Hello. My name is Gabriel, I’m a network analyst here at Made4IT and today I’m going to tell you about an interesting situation involving CDN and traffic engineering that we caught here in the consulting team a few days ago.


We received a call from a customer with a case where the traffic of a local CDN had a drastic decrease after a traffic engineering change. After extensive validations by the customer they were unable to find the root cause of this behavior and so they called our team.
We started there on 11/04 with a strange decrease in Inbound traffic on the interface with the local CDN. It was very succinct and represented 1Gbps less traffic on the interface.

With this info in hand, the first thing I did was access Made4Flow to help understand what happened using of course my favorite graphic, the “Interface by ASN”.

I took care to take a time interval contemplating exactly the event from the 3rd to the 4th precisely to understand which ASNs were no longer “served” by the local cache.

With that in hand, I noticed 2 things right away:

– The “Orange” ASN here is no longer “served” by this CDN, this is due to the decrease in traffic evident in the graph..
– The “Blue” ASN(s) (a set of specific ASNs custom configured in our software) also showed a significant decrease in the graph. The “Blue” ASN is who hosts the cache.


The ASN “Orange” being also a Made4IT client allowed us a more efficient test within its network. ASN “Azul” and ASN “Orange” as partners gave us total freedom to carry out the troubleshooting and validate what was necessary on both sides.

After some checks, we used the content provider’s own tool to validate which “node/cache” was “serving” this traffic that stopped coming from the local CDN of the “Azul” ASN.

This traffic no longer comes from the ASN “Azul” CDN, but it needs to come from somewhere, do you agree?
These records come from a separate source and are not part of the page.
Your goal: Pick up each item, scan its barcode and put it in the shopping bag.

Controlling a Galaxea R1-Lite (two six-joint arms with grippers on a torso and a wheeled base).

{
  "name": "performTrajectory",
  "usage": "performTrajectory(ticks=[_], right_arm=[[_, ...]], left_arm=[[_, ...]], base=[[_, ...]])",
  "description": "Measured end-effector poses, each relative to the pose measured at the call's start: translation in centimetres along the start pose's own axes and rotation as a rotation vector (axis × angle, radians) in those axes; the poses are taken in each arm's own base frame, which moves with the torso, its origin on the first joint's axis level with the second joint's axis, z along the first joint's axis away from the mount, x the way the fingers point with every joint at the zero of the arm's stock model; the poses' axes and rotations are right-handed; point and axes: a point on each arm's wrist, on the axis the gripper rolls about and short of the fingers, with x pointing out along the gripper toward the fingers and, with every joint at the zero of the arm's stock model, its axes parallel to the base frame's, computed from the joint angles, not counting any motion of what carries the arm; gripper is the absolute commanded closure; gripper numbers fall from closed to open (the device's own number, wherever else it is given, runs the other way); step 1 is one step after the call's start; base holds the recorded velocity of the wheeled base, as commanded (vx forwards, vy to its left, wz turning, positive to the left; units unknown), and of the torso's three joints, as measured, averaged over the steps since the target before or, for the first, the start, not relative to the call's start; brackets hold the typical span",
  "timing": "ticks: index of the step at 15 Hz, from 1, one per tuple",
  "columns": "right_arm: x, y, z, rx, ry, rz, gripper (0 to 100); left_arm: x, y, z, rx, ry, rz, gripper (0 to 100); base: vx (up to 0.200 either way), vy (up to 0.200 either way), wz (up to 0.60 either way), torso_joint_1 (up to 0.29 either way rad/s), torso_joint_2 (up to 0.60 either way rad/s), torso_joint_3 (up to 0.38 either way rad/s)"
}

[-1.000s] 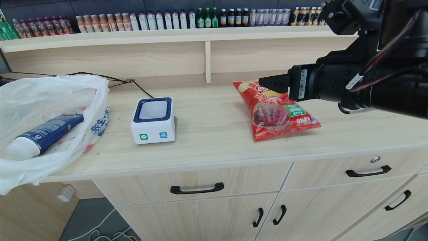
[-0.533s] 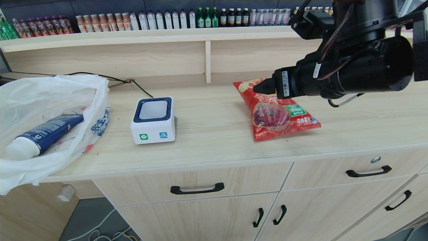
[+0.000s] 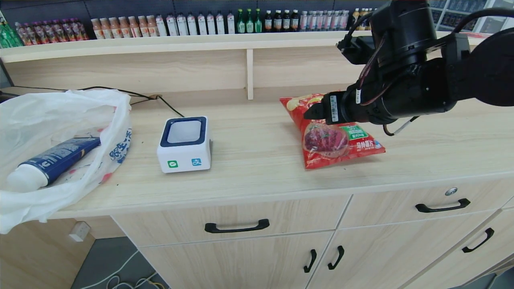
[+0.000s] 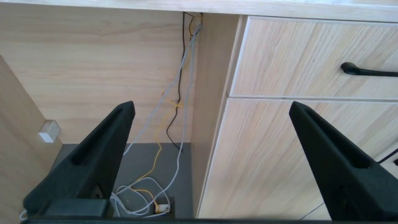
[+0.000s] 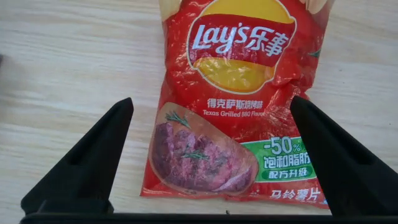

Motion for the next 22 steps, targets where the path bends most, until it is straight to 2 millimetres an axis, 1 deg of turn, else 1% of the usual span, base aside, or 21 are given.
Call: performTrajectory(ticks=[6,11,16,22], right_arm=[[1.8,-0.5,-0.2,0.011,0.013,-0.024,0],[3.1,-0.9,0.2,0.021,0.008,-0.04,0],[4.5,-0.8,-0.4,0.014,0.039,-0.046,0],[5.5,-1.7,-0.7,0.025,0.058,-0.072,0]], left_arm=[[0.0,0.0,0.0,0.0,0.0,0.0,0],[0.0,0.0,0.0,0.0,0.0,0.0,0],[0.0,0.0,0.0,0.0,0.0,0.0,0],[0.0,0.0,0.0,0.0,0.0,0.0,0]], base=[[0.0,0.0,0.0,0.0,0.0,0.0],[0.0,0.0,0.0,0.0,0.0,0.0],[0.0,0.0,0.0,0.0,0.0,0.0],[0.0,0.0,0.0,0.0,0.0,0.0]])
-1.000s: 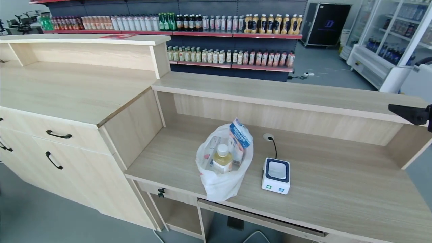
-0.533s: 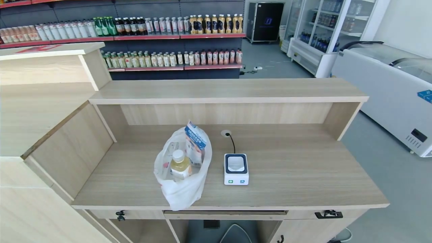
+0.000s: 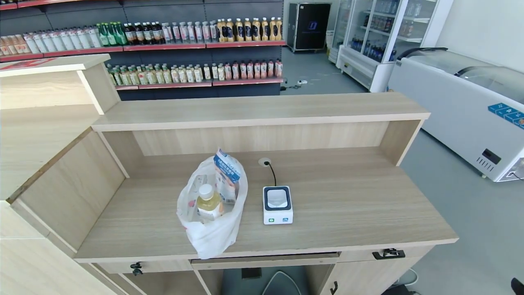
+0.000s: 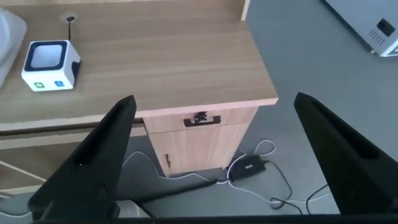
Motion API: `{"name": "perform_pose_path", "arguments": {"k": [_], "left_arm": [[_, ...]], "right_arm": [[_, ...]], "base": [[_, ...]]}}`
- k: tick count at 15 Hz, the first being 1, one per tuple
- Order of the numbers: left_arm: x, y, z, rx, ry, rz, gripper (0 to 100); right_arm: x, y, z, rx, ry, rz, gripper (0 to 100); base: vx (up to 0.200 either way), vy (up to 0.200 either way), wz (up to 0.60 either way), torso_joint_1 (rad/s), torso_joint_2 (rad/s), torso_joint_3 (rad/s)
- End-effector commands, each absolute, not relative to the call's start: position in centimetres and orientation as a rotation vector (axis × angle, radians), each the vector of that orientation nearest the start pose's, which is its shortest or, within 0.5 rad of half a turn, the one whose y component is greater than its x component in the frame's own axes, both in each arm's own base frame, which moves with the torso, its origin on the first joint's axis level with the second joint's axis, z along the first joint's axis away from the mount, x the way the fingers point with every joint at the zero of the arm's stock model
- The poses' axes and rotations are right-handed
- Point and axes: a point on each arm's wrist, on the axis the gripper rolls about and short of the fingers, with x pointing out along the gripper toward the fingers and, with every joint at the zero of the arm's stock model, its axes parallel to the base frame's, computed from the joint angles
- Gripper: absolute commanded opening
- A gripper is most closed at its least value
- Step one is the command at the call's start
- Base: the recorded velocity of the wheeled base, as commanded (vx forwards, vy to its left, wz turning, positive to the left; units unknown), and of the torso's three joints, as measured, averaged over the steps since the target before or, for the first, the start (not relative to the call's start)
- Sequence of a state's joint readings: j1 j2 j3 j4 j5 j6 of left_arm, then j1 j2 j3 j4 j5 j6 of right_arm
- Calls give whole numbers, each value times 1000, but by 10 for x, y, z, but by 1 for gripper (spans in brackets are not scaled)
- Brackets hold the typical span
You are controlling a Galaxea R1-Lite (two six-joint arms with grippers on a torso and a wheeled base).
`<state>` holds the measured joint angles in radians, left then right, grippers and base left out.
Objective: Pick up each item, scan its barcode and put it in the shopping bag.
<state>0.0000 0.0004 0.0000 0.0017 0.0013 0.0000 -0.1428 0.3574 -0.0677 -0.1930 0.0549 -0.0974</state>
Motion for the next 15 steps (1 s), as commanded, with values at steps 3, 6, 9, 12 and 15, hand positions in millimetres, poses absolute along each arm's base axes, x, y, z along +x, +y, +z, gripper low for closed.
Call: {"name": "perform_pose_path", "arguments": {"k": [3, 6, 9, 12, 15], "left_arm": [[-23, 0, 75, 0, 2, 2, 100], [-23, 0, 75, 0, 2, 2, 100], [-23, 0, 75, 0, 2, 2, 100], [-23, 0, 75, 0, 2, 2, 100], [-23, 0, 75, 0, 2, 2, 100]], "right_arm": [[-13, 2, 85, -77, 38, 3, 100], [-21, 2, 82, -26, -41, 56, 100], [-23, 2, 82, -4, -61, 64, 100], [-23, 1, 82, 44, -61, 63, 100], [-23, 1, 82, 44, -61, 63, 100]], "base": [[0, 0, 0, 0, 0, 0], [0, 0, 0, 0, 0, 0], [0, 0, 0, 0, 0, 0], [0, 0, 0, 0, 0, 0], [0, 0, 0, 0, 0, 0]]}}
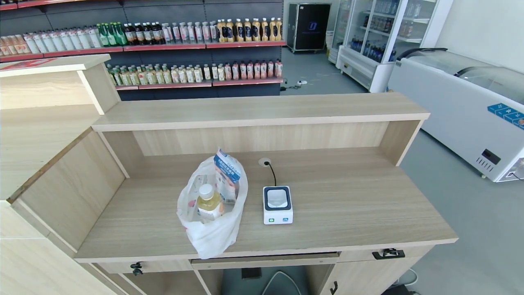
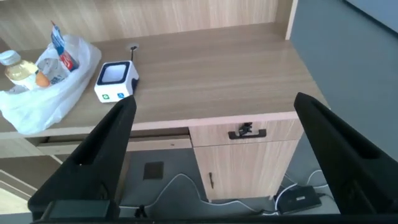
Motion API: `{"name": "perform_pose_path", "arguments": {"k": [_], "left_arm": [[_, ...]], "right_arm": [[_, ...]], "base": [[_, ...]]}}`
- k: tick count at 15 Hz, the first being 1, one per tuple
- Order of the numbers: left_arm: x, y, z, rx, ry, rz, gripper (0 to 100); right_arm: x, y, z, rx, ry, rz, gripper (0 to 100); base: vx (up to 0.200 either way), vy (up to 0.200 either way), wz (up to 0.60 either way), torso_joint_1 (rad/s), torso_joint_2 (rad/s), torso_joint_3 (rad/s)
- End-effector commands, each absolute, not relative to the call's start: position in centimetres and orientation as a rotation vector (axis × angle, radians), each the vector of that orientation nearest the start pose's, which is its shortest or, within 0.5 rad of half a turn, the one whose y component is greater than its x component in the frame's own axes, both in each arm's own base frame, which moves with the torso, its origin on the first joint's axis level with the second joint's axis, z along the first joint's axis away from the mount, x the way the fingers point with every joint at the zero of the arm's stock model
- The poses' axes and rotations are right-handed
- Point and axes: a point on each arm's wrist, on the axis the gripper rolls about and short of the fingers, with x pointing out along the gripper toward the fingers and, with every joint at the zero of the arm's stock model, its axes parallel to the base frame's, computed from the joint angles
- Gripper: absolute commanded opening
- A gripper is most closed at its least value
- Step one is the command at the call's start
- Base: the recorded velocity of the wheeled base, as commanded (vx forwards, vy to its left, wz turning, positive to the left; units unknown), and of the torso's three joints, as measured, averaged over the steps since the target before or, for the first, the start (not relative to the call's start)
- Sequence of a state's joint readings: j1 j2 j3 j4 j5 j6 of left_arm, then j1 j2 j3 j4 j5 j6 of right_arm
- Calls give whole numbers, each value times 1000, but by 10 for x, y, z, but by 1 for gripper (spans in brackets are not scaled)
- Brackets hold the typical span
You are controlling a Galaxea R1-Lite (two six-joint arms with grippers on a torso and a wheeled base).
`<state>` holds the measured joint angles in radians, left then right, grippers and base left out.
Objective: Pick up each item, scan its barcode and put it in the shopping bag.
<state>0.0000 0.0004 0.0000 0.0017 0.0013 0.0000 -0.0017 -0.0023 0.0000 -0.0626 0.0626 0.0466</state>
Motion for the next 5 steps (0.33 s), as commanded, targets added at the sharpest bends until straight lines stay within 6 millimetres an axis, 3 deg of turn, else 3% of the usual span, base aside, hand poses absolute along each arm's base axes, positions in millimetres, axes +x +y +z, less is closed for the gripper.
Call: {"name": "perform_pose_path", "arguments": {"k": [1, 5], "left_arm": [[-23, 0, 75, 0, 2, 2, 100], [-23, 0, 75, 0, 2, 2, 100]], "right_arm": [[-23, 1, 82, 44, -61, 63, 100], [-23, 1, 82, 41, -60, 63, 100]], "base": [[0, 0, 0, 0, 0, 0], [0, 0, 0, 0, 0, 0]]}}
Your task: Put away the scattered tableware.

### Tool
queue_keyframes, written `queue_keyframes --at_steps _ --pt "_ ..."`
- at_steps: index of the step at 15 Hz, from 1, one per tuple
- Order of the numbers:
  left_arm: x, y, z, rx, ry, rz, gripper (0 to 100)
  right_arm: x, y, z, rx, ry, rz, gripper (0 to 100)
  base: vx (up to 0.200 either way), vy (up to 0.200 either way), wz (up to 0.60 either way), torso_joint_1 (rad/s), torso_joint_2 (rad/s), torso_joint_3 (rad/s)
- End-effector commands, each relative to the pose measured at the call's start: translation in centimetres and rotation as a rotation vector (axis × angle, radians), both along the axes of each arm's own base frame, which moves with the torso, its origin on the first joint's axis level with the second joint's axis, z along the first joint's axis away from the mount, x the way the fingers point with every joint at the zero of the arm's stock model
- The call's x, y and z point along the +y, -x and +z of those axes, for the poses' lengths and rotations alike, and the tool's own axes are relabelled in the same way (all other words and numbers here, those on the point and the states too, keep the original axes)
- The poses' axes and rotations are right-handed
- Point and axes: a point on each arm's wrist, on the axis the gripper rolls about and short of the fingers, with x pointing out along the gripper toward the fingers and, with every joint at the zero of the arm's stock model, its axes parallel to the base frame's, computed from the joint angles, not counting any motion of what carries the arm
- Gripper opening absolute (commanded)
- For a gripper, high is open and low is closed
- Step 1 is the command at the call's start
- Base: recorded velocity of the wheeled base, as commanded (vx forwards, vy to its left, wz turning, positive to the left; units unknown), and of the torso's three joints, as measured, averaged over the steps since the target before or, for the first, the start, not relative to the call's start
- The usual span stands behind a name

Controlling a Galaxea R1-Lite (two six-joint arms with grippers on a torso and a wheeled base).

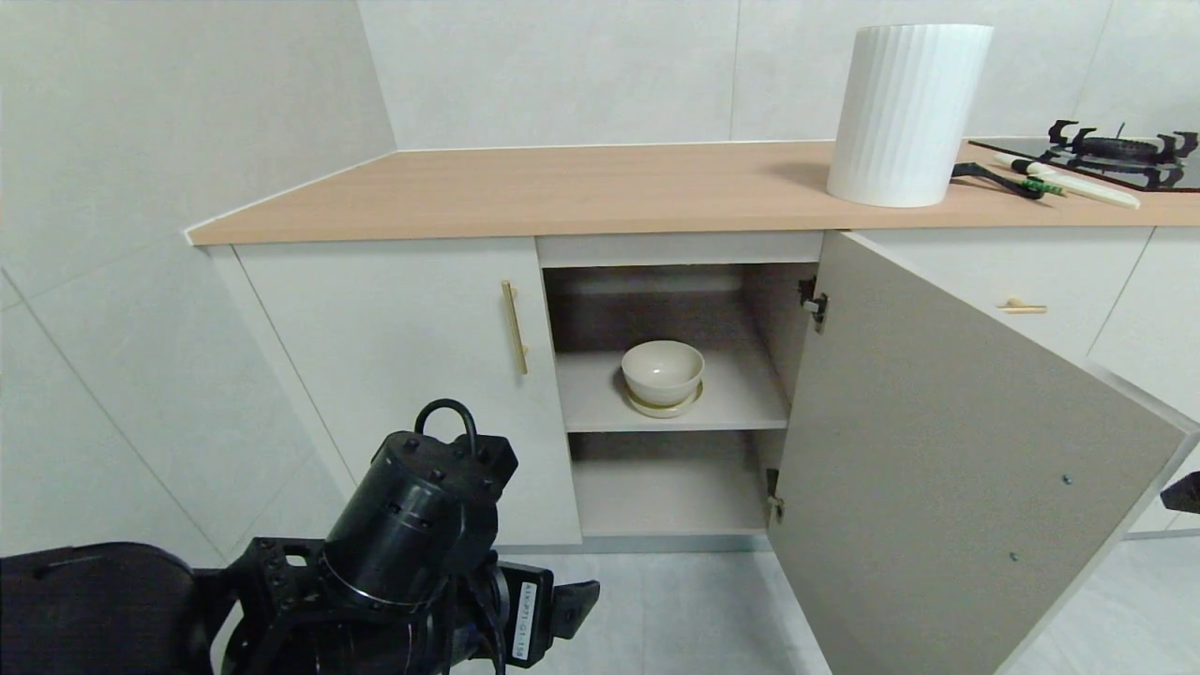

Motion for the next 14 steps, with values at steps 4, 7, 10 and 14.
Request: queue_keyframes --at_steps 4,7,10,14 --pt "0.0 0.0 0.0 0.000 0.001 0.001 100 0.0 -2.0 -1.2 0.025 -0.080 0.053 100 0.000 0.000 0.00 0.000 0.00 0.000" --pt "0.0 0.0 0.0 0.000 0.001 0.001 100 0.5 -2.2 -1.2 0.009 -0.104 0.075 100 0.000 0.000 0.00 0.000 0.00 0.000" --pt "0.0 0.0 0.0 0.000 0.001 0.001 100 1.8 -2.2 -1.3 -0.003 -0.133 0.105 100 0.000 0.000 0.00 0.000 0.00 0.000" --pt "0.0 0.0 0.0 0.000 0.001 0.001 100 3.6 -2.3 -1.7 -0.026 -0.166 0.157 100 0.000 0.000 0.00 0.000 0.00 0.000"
In the image above, 2 things caught my attention:

– A Node in Guarulhos, referring to this content provider’s network, is the one that started to deliver the traffic that used to come from the local CDN of the “Blue ASN
x.x.x.x.0/25 ?

At the time, a very important piece of information about ads for this content provider’s CDNs came to mind. They obey a rule that says:

– Direct ads (ASN hosting cache) node accepts up to /27 for direct influence on traffic engineering and content delivery eligibility.
– Indirect advertisements (ASNs adjacent to the ASN hosting the cache) the node only accepts up to /24 for direct influence on traffic engineering and content delivery eligibility.

Alright, for the ASN “Azul” traffic I already had the possible cause of the problem. When trying to induce this local node to deliver more traffic, they ended up announcing /25 blocks to the cache node, implying that the content provider network would “serve” this traffic via its nodes in Guarulhos.

However, we still have a decrease in traffic on the “Azul” ASN, what happened?

The “Blue” ASN in this case was actually 3 ASNs, something that was custom created in the Made4Flow software. Interestingly, 2 of these ASNs were “injecting” /25 prefixes into the CDN node, where the behavior found was exactly the same as the one reported above for the “Orange” ASN. With all this information in hand, we set out to get our hands dirty and adjust the ads respecting what the content provider requests (and has documented) for its CDN. After the necessary adjustments, see the result:


Conclusion:

We know that for a CDN node to work there are several factors and that it involves protocols working in an orchestrated way, such as BGP, DNS, TCP, among others… CDN out of acceptable range.

By announcing the /25 blocks of ASNs adjacent to the ASN that hosts the node/cache, the “player” started delivering traffic to that ASN/Prefix via its CDN nodes in Guarulhos, resulting in an increase in indirect traffic on our “Azul” ASN client and loss of performance and efficiency of the local node.

Users behind this network were directly affected as their content started to be delivered by an infrastructure over 1000kms away, increasing latency, loading time and overall user experience.

After adjustments in traffic engineering respecting the content provider’s documentation and good BGP practices, the node started to behave again as expected.

For traffic engineering contemplating CDNs, always respect the documentation of the player in question and use its tools to detect which “node” is “serving” the traffic. Usually CDN players also have a portal to monitor the performance of the cache with metrics and very important data about it, use these tools to your advantage.

– Gabriel Henrique, Network Analyst at Made4IT, has been working with technology and ISPs for over 10 years.